White dot for spacing only
The Dice Project


Discussion paper: DICE client LDAP configuration

Project 267 - Review of OpenLDAP DICE client configuration was intended to investigate options for the configuration of LDAP on DICE 'client' machines - where 'client' here means any machine other than a designated LDAP master server, or LDAP slave server.

The specific final proposal which has arisen from the project is that, starting from the next operating system upgrade, (i.e. the upgrade to Scientific Linux 7), all DICE client machines should be configured as 'conventional' LDAP clients. This discussion document attempts to summarize the pros and cons of that proposal.


Contents


1. Some background

1.1 What is LDAP, and how does it work?

From: http://en.wikipedia.org/wiki/Lightweight_Directory_Access_Protocol:

"The Lightweight Directory Access Protocol (LDAP) is an open, vendor-neutral, industry standard application protocol for accessing and maintaining distributed directory information services over an Internet Protocol (IP) network."

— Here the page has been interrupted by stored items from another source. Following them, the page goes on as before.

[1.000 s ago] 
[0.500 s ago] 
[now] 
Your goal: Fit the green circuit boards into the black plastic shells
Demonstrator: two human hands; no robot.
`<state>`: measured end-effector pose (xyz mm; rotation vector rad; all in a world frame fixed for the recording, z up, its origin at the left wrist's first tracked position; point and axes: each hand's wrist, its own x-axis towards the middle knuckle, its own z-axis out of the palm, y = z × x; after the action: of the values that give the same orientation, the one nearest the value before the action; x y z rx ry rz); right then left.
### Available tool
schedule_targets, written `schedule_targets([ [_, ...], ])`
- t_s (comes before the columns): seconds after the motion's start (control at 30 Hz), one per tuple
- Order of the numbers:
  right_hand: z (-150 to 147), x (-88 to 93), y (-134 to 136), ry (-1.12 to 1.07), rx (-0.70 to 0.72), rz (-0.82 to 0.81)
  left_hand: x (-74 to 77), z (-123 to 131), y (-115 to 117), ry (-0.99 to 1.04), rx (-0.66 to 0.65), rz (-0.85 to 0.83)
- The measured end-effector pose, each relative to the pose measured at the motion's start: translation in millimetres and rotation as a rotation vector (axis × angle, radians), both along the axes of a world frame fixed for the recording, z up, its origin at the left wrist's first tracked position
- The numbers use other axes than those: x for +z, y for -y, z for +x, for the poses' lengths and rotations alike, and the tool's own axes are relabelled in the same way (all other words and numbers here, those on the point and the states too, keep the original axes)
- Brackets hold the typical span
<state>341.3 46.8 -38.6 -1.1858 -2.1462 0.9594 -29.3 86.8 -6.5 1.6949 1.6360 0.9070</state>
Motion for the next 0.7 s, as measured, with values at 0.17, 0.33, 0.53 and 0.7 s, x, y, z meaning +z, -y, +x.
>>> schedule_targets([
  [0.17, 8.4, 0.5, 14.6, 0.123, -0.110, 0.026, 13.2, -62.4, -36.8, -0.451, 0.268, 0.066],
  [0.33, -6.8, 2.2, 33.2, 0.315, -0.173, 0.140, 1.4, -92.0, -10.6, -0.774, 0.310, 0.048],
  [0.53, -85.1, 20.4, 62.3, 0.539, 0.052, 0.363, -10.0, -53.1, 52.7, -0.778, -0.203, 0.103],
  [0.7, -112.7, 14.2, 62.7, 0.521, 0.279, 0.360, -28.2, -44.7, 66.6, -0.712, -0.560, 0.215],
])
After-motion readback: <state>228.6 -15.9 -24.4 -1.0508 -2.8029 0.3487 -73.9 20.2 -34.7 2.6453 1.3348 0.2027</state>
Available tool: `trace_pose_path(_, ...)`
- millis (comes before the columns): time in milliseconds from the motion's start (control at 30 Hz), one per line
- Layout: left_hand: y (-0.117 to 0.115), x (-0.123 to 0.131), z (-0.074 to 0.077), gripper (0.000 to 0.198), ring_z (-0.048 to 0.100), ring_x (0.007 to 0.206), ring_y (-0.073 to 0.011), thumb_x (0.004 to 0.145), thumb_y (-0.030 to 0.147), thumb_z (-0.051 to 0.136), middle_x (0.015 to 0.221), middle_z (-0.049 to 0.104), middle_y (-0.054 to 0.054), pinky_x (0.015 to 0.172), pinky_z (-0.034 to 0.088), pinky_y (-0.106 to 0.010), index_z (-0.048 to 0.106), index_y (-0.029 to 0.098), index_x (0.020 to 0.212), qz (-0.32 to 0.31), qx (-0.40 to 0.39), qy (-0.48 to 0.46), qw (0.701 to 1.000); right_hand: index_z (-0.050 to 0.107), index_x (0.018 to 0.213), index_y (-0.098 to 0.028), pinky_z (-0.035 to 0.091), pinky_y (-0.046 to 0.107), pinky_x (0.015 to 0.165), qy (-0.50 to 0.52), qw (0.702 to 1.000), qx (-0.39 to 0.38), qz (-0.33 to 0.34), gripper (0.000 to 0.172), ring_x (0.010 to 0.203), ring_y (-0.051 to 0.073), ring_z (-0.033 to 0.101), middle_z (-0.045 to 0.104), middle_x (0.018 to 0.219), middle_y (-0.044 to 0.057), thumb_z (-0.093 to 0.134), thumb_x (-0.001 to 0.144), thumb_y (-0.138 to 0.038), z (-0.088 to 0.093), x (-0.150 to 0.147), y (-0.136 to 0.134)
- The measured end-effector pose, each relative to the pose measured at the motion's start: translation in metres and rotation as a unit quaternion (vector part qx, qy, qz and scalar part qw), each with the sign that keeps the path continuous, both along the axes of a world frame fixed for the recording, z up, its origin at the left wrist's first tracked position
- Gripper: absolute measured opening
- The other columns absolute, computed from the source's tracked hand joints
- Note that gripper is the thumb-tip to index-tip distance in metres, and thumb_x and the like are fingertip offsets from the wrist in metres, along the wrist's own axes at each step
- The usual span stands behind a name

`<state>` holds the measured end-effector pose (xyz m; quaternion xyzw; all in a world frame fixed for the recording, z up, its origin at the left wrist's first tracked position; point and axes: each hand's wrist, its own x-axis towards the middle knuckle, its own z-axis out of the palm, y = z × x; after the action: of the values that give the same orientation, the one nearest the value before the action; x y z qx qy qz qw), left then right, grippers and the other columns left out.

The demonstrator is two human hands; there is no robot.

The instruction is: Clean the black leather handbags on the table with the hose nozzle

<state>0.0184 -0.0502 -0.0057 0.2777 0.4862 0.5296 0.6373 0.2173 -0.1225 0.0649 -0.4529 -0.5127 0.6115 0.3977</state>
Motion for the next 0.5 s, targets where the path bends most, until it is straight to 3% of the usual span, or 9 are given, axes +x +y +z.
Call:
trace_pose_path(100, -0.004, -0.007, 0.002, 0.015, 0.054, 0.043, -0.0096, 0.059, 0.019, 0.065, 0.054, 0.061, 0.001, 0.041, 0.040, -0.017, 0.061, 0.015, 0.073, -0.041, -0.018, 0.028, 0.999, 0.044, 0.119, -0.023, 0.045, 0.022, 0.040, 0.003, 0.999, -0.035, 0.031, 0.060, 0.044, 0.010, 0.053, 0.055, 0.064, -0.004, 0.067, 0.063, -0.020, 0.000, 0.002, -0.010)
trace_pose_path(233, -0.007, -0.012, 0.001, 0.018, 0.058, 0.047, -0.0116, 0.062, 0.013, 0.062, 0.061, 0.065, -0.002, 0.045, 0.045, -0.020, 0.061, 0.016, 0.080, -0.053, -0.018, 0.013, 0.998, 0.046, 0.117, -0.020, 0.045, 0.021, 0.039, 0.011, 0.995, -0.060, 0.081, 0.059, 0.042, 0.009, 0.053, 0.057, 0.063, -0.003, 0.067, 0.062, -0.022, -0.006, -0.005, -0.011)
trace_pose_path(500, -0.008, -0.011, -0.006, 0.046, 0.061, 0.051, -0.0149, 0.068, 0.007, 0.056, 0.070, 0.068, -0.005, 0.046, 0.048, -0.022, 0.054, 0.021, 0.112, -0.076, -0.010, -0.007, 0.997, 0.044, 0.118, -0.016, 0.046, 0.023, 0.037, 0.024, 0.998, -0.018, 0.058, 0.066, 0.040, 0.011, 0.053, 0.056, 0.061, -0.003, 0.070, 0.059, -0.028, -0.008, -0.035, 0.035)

From: http://www.redbooks.ibm.com/redbooks/pdfs/sg244986.pdf:

"[LDAP] Directories are usually accessed using the client/server model of communication. An application that wants to read or write information in a directory does not access the directory directly. Instead, it calls a function or application programming interface (API) that causes a message to be sent to another process. This second process accesses the information in the directory on behalf of the requesting application via TCP/IP. ...

"The request is performed by the directory client, and the process that maintains and looks up information in the directory is called the directory server. In general, servers provide a specific service to clients. Sometimes, a server might become the client of other servers in order to gather the information necessary to process a request.

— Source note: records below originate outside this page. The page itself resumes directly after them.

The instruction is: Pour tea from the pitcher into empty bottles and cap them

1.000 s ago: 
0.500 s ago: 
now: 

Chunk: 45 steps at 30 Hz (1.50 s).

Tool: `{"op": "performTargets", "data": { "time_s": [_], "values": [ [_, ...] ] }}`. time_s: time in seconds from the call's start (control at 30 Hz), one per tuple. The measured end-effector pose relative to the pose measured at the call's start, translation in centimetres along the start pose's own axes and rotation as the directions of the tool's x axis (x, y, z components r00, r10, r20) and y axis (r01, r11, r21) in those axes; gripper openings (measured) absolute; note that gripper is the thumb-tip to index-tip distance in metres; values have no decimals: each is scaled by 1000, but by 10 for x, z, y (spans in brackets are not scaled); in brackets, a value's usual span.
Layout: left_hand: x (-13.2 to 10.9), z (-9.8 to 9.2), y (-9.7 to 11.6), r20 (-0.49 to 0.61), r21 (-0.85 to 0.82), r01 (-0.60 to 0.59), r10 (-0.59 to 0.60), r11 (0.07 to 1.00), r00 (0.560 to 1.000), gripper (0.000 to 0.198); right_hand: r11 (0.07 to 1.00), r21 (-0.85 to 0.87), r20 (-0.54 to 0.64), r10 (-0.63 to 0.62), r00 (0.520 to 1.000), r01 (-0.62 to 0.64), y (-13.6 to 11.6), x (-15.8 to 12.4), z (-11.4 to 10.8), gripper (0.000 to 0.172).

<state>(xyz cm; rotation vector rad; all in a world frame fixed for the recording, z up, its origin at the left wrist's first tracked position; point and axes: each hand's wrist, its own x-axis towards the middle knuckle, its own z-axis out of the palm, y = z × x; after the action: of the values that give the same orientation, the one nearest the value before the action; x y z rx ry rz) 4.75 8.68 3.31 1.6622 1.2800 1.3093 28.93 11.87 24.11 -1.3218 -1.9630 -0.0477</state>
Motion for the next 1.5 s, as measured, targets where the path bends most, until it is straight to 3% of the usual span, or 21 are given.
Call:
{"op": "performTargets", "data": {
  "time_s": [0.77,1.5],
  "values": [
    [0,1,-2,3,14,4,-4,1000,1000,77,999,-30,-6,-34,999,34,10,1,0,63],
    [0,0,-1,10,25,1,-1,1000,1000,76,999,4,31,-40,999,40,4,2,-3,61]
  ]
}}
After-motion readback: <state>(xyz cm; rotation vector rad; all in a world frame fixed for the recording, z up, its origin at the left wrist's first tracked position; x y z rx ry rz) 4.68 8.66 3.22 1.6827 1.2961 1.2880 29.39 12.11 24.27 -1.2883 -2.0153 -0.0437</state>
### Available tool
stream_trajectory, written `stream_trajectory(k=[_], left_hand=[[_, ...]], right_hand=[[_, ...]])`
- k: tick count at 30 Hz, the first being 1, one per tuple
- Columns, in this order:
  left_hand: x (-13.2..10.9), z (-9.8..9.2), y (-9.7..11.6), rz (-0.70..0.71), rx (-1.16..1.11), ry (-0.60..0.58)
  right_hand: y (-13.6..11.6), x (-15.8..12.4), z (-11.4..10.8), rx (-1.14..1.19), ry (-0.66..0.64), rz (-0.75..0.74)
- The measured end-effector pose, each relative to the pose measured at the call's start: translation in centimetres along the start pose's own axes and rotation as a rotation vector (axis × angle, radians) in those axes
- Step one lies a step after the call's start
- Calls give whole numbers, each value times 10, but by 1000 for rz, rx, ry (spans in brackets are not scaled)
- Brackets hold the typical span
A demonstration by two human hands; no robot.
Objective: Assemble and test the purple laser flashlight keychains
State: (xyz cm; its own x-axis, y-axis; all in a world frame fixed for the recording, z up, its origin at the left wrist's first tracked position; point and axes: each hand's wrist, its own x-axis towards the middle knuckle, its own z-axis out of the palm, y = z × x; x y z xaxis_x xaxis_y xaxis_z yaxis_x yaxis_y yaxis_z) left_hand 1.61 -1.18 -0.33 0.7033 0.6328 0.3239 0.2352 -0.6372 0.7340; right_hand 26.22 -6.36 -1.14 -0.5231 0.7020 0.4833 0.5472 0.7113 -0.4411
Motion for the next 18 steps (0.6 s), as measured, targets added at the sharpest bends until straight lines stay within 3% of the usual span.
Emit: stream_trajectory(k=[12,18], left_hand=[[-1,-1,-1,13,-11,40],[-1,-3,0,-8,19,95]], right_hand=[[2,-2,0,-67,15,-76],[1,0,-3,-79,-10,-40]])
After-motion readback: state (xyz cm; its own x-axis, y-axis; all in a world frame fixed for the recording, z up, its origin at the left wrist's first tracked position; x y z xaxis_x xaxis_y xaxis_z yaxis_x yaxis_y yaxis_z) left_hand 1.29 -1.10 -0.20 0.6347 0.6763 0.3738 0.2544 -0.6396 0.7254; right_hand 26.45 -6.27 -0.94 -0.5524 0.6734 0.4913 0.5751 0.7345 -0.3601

"The client and server processes may or may not be on the same machine. A server is capable of serving many clients. ..."

1.2 For what purpose is LDAP generally used?

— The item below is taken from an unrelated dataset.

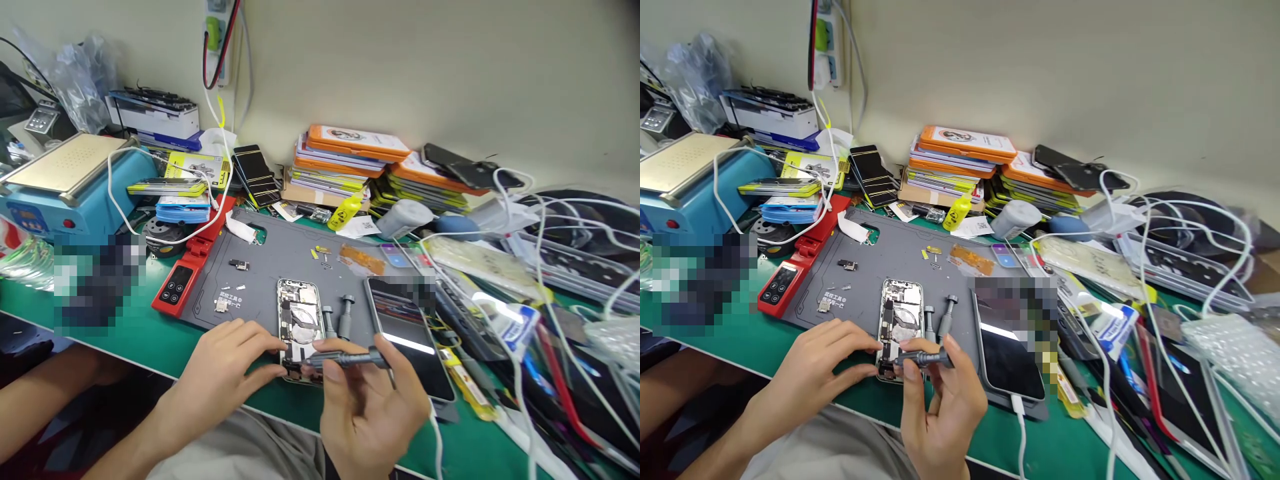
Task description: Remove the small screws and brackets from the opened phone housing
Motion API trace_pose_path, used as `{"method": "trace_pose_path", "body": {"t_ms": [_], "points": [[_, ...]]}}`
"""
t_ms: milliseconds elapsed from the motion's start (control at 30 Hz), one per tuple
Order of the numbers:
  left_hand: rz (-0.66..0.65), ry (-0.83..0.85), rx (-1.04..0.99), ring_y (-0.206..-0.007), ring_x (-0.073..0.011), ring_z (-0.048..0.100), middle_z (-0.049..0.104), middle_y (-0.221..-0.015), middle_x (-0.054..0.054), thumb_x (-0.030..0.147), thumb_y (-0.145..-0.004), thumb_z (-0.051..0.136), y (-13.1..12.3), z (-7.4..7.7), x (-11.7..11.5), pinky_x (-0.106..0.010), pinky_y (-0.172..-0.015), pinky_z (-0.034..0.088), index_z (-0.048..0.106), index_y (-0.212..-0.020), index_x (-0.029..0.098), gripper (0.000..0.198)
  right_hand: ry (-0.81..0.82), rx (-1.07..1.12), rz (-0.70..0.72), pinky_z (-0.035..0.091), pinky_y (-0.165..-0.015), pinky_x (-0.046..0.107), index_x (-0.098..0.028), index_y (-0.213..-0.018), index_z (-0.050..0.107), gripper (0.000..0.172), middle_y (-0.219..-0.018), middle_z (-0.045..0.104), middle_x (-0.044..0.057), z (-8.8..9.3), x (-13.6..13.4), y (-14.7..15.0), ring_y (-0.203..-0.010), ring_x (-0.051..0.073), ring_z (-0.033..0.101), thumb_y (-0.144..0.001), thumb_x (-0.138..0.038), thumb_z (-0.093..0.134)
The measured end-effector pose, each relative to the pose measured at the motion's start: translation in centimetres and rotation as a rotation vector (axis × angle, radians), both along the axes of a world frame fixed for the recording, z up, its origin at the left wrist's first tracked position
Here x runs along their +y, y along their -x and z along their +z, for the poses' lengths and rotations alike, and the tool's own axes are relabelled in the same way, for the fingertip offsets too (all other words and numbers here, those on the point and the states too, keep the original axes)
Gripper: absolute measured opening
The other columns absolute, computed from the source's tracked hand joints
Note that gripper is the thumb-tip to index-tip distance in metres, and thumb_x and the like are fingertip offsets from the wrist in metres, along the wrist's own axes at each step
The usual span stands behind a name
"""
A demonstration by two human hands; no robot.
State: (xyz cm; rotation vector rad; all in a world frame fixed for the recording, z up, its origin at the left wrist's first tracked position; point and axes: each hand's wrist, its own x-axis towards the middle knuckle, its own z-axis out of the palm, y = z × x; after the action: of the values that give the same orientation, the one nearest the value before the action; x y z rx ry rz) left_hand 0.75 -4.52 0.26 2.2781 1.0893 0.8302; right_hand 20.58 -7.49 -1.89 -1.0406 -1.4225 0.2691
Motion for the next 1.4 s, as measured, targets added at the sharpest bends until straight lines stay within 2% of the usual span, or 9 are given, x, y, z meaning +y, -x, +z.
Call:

In a typical Linux deployment, LDAP is used to provide to the client machine the same user data as Yellow Pages / NIS once did: namely passwd, group and netgroup entries. Access to those is set up via suitable configuration in the /etc/nsswitch.conf file. Note that this means that data describing 'normal' (i.e. non-system) users to the client system is not available should LDAP lookups fail in any way.

1.3 For what purpose is LDAP currently used on DICE?

DICE machines use LDAP to look up passwd, group and netgroup entries describing 'normal' (i.e. non-system) users via suitable configuration in /etc/nsswitch.conf. Since authorization to access any DICE machine is moderated by these entries, this means that, in the event of an LDAP failure, a DICE machine cannot be logged into as any user other than root.

In addition, the entire DICE authorization system - roles, capabilities/entitlements - is arranged via LDAP.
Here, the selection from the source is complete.